# Fortune 500 Data Collection



![fortune500_photo.jpeg](attachment:fortune500_photo.jpeg) 

## Overview

I started this notebook as a way to create a Fortune 500 Company dataset. Originally, I planned on simply scraping the list of companies on the Fortune website, but this website would not be tamed by my usual web scraping skills. I couldn't simply use Beautiful Soup to parse the data and select my desired elements because this web page is dynamic. So this notebook outlines my process for finding a way to get the data.  

The notebook is broken down as follows:
1.  **Network Analysis**
    * Explore the network and data requests used to render our webpage
    * Call the API that supplies the data for the company table   
2.  **JSON Data**
    * Parse the JSON response from the API and select the data we want
    * Create a dataframe and organize data  
3.  **Scraping URLs**
    * Crawl all the individual company Fortune webpages
    * Find the html that contains the data we want and extract it
    * Scrape our data and create a dataframe   
4.  **Joining and Sorting Data**
    * Join our two datasets and sort the rows  
5.  **Conclusion**
    * Convert dataframe to csv file

# 1. Network Analysis

I want to create a dataset of all the companies in the Fortune 500 with some specific information about each. I figure the best way to do that is to go to the actual Fortune Magazine website. 

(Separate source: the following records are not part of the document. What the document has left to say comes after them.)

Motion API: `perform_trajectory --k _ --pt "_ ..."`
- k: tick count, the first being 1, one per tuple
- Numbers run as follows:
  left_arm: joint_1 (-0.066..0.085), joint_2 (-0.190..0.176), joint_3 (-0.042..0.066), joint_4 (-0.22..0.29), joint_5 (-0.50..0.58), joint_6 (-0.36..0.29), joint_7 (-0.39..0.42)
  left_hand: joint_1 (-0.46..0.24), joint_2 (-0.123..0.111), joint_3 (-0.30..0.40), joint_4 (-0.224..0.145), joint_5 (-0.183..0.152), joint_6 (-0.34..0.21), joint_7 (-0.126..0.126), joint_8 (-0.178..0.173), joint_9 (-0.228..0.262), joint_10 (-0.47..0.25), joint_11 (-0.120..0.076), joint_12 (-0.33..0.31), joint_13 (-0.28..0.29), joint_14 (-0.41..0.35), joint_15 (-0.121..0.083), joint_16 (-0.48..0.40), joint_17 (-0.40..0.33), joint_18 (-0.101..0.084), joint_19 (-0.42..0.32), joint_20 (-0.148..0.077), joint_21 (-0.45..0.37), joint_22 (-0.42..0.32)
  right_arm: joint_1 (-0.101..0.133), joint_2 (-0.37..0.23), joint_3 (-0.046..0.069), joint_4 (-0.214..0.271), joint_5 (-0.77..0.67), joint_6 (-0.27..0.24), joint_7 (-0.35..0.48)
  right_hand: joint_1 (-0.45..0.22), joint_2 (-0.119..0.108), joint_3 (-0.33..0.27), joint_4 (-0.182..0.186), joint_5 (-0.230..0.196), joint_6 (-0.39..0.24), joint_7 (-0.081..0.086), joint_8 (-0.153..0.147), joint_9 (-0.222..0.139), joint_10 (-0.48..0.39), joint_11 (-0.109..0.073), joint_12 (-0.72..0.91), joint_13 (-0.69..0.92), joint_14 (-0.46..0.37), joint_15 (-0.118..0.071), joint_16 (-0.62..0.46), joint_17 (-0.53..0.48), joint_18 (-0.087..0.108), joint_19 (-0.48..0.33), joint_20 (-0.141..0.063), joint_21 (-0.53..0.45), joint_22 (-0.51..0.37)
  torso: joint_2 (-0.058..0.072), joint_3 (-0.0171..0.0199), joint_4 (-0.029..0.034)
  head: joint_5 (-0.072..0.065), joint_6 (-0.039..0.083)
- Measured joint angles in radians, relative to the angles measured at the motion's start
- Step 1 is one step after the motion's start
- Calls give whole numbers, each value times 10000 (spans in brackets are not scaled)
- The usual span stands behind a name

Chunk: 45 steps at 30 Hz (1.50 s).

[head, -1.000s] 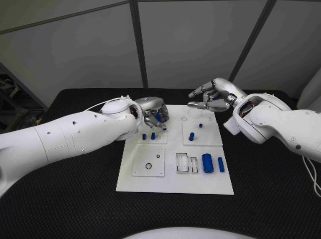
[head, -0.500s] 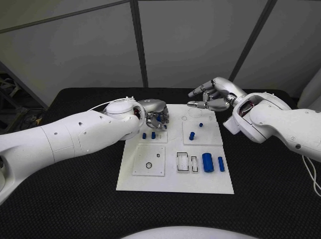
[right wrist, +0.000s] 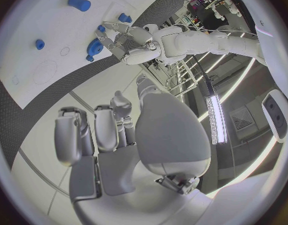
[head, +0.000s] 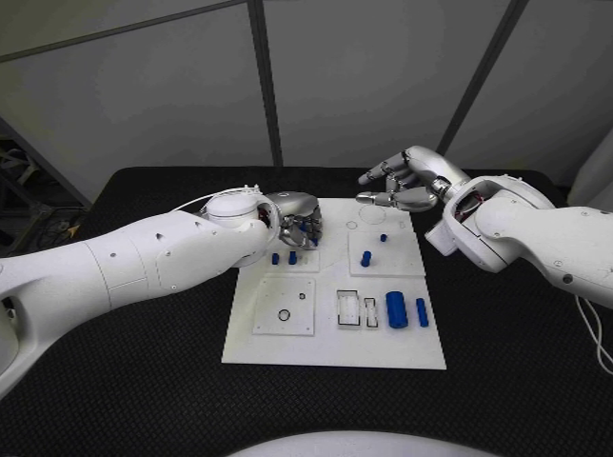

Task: Assemble the parts on the task board

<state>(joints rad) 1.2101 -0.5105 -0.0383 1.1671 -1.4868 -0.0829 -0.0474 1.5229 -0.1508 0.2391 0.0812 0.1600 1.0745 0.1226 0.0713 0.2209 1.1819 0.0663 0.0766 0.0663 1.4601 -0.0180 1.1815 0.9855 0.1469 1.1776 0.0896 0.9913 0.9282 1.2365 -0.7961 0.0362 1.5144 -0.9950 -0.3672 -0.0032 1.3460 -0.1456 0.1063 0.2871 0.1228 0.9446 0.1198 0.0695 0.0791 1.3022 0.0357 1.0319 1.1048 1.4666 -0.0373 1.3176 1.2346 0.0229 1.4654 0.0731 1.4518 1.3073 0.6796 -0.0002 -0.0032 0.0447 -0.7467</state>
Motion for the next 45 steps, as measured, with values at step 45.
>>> perform_trajectory --k 45 --pt "-181 -901 748 906 367 -557 14 -3 314 1254 -730 -248 563 80 104 -306 639 -31 160 -4 36 36 405 -11 7 463 1 1073 1241 -1 79 1 -100 -21 3 10 0 0 34 -34 0 0 0 0 3 0 0 0 26 0 0 0 1 0 0 0 0 0 -31 -12 25 84 128"
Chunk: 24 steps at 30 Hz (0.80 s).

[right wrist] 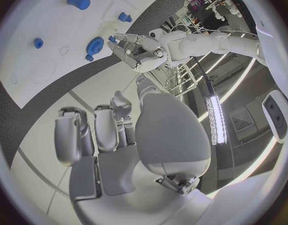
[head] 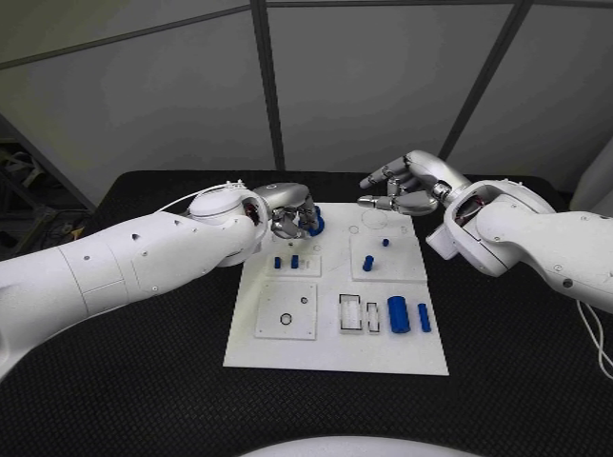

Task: Assemble the parts on the task board

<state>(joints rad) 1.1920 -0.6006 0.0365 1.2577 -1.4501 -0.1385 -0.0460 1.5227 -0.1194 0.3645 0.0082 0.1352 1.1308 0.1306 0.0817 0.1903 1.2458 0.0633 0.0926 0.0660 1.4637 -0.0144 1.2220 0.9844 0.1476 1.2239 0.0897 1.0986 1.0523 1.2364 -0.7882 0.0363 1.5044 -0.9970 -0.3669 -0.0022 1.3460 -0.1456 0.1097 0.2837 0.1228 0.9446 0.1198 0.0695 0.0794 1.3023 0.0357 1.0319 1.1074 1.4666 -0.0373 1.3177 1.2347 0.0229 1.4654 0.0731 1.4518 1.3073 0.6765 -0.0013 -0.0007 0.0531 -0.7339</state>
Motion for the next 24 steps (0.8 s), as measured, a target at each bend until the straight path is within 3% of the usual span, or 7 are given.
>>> perform_trajectory --k 12,24 --pt "-55 -761 72 385 323 154 -189 -189 -52 55 1 -1 -1 -1 -4 -16 0 0 0 1 0 0 1 -78 -1 -1 0 39 21 -3 3 0 2 0 11 2 0 0 0 0 0 0 0 0 1 0 0 0 15 0 0 0 0 0 0 0 0 0 -21 -4 33 18 -16" --pt "-236 -896 69 353 454 453 -405 -326 -109 55 1 -51 0 -1 -4 -29 0 0 -1 1 0 0 1 -111 -1 -1 0 39 20 -3 1 0 -3 -1 17 -2 0 0 0 0 0 0 0 0 1 0 0 0 15 0 0 0 0 0 0 0 0 0 -10 -4 35 17 -43"
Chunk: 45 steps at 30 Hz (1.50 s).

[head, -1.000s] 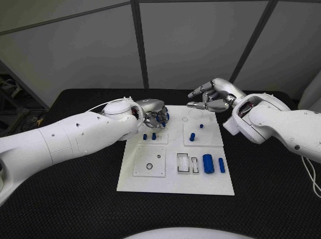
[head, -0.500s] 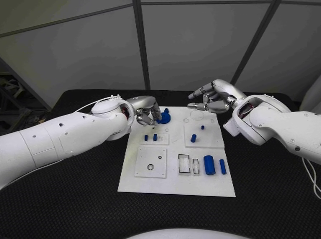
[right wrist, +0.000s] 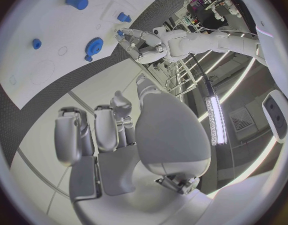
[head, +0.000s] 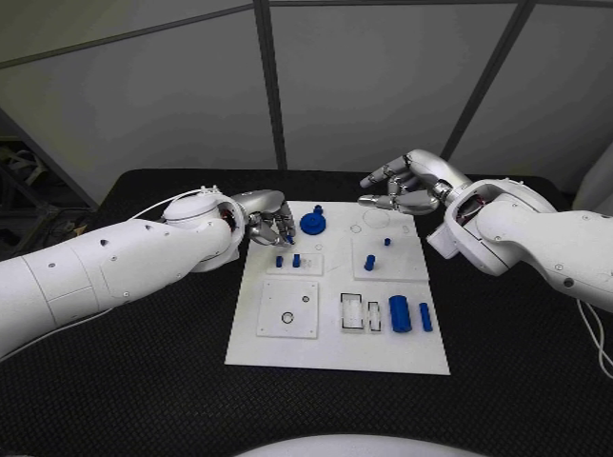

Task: Assemble the parts on the task board

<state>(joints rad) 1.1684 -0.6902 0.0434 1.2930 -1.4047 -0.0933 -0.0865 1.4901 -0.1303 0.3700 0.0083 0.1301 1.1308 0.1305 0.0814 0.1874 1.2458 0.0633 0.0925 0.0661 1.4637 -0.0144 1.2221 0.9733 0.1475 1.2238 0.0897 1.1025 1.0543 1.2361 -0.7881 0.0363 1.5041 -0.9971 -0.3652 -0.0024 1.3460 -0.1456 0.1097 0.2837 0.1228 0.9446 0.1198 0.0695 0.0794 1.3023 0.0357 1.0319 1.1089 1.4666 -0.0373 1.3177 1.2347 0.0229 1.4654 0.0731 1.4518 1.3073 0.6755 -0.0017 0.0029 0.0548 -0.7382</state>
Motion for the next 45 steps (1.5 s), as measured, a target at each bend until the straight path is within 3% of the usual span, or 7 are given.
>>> perform_trajectory --k 45 --pt "-65 481 9 -517 85 222 -106 -64 -59 26 -28 -119 21 -22 0 -20 0 0 -40 1 0 0 -28 -43 1 -1 0 -1 -4 1 -5 0 7 -2 31 -62 0 0 0 0 0 0 0 0 1 0 0 0 -4 0 0 0 0 0 0 0 0 0 -2 -1 -12 -54 -80"
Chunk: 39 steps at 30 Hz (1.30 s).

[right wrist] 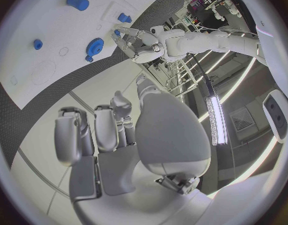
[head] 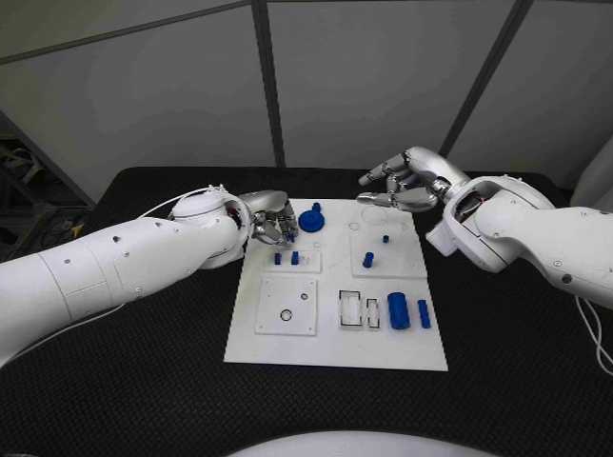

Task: Assemble the parts on the task board

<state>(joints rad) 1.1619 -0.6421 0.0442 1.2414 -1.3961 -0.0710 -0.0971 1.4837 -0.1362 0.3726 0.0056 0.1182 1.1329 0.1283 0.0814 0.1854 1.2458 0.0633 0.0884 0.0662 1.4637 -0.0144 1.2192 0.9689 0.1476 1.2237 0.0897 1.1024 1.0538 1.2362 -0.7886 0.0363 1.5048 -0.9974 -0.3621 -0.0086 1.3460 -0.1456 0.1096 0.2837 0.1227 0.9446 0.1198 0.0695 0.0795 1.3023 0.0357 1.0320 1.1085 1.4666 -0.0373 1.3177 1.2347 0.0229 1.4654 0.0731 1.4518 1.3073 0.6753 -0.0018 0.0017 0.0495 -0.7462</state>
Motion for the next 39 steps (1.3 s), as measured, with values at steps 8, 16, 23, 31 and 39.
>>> perform_trajectory --k 8,16,23,31,39 --pt "4 -7 -2 -17 0 165 -61 -36 36 30 -30 -28 16 -18 -3 -15 0 0 0 0 0 0 -5 -7 0 0 0 0 3 0 -7 0 -3 -1 10 -13 0 0 0 0 0 0 0 0 0 0 0 0 0 0 0 0 0 0 0 0 0 0 -4 0 2 -13 -26" --pt "13 -2 4 -16 -18 229 -104 -79 -8 60 -61 -111 43 9 -42 -31 0 -1 -20 0 0 0 -3 -13 0 0 0 0 14 0 -7 0 -9 -1 15 -19 0 0 0 0 0 0 0 0 0 0 0 0 -1 0 0 0 0 0 0 0 0 0 -4 -3 8 -6 -39" --pt "-2 1 -12 -53 -31 235 -158 -434 -363 166 -83 -572 -1175 -14 -186 -504 -475 144 -199 -30 -24 24 -80 -284 0 -73 73 -117 -49 0 -7 0 -24 -1 15 -22 0 0 0 0 0 34 34 0 0 0 0 0 -61 0 0 -47 -32 0 0 0 -48 0 -4 -3 8 -5 -39" --pt "-4 14 -12 -79 -37 222 -190 -469 -399 166 -83 -625 -1398 -105 -186 -636 -540 178 -199 -30 -36 36 -117 -350 1 -73 73 -156 -82 0 -11 0 -39 -5 15 -36 0 0 0 0 0 34 34 0 0 -2 2 -73 -95 0 0 -48 -58 1 0 0 -56 0 -4 1 6 -3 -45" --pt "-4 -53 -12 -61 -41 168 -198 -468 -399 165 -83 -624 -1469 -104 -186 -672 -575 143 -199 -30 -36 36 -116 -371 1 -72 73 -185 -89 0 -45 0 -156 -173 129 -240 328 212 270 -37 0 191 12 0 -21 -1699 17 -3823 -3168 0 0 -1158 -1122 161 -54 -54 -707 0 -7 -2 2 -15 -29"
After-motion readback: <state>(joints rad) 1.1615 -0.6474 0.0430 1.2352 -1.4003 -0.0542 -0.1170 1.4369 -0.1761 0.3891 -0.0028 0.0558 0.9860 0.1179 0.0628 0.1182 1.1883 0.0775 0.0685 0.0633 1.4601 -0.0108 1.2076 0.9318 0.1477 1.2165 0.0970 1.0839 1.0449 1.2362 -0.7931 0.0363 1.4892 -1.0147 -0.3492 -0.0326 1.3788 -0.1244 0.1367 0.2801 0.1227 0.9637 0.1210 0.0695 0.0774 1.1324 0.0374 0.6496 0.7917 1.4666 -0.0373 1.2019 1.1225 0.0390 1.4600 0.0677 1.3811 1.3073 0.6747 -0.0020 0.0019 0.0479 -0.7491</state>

I planned on scraping information from the list of companies, but unfortunately this is a webpage heavy with javascript where the list changes without reloading the page. This prevents me from just scraping all the list contents direcly from the html. 


![Fortune_Table.png](attachment:Fortune_Table.png)

Since traditional web scraping won't work, I suspect there is another source producing the information on this web page. It is likely an API that my browser is calling to get some sort of JSON response and render the information on the page. So I decided to try to find the API that responds with the company data listed in this table. 

To do this we need to right-click on the web page and select "inspect", which will pull up the developer window on our webpage. Then go to the network tab, which will look something like this:

![Network_tab.png](attachment:Network_tab.png)

Once there, we will look at the the requests being sent from our browser to different API's. This [article](http://www.gregreda.com/2015/02/15/web-scraping-finding-the-api/) will give you a better understanding of how this works and how to select the API you are looking for.

In [2]:

import os
import time
import sys
import numpy as np
import pandas as pd
import regex as re
import lxml
import numbers
from bs4 import BeautifulSoup
import requests
import json

req_headers = {
    'accept': 'text/html,application/xhtml+xml,application/xml;q=0.9,image/webp,image/apng,*/*;q=0.8',
    'accept-encoding': 'gzip, deflate, br',
    'accept-language': 'en-US,en;q=0.8',
    'upgrade-insecure-requests': '1',
    'user-agent': 'Mozilla/5.0 (Windows NT 10.0; Win64; x64) AppleWebKit/537.36 (KHTML, like Gecko) Chrome/61.0.3163.100 Safari/537.36'
}

We want to look at the XHR responses in the network tab and try to find any response from a url name that mentions "fortune" or "lists". We poke around a little and find a GET request to the url below that provides us with a JSON repsone. 

In [3]:
page_url = 'https://content.fortune.com/wp-json/irving/v1/data/franchise-search-results?list_id=3287962&token=Zm9ydHVuZTpCcHNyZmtNZCN5SndjWkkhNHFqMndEOTM='

We send a request to the url and it provides us with a JSON response that contains all sorts of data on each company in the list! 

In [4]:
# request the URL and parse the JSON
response = requests.get(page_url)
response.raise_for_status() # raise exception if invalid response
comps = response.json()
print(len(comps))

2


**Now we can begine exploring and parsing the data we want.** 

- Above we see what we actually got back from our request was a list that contained 2 items.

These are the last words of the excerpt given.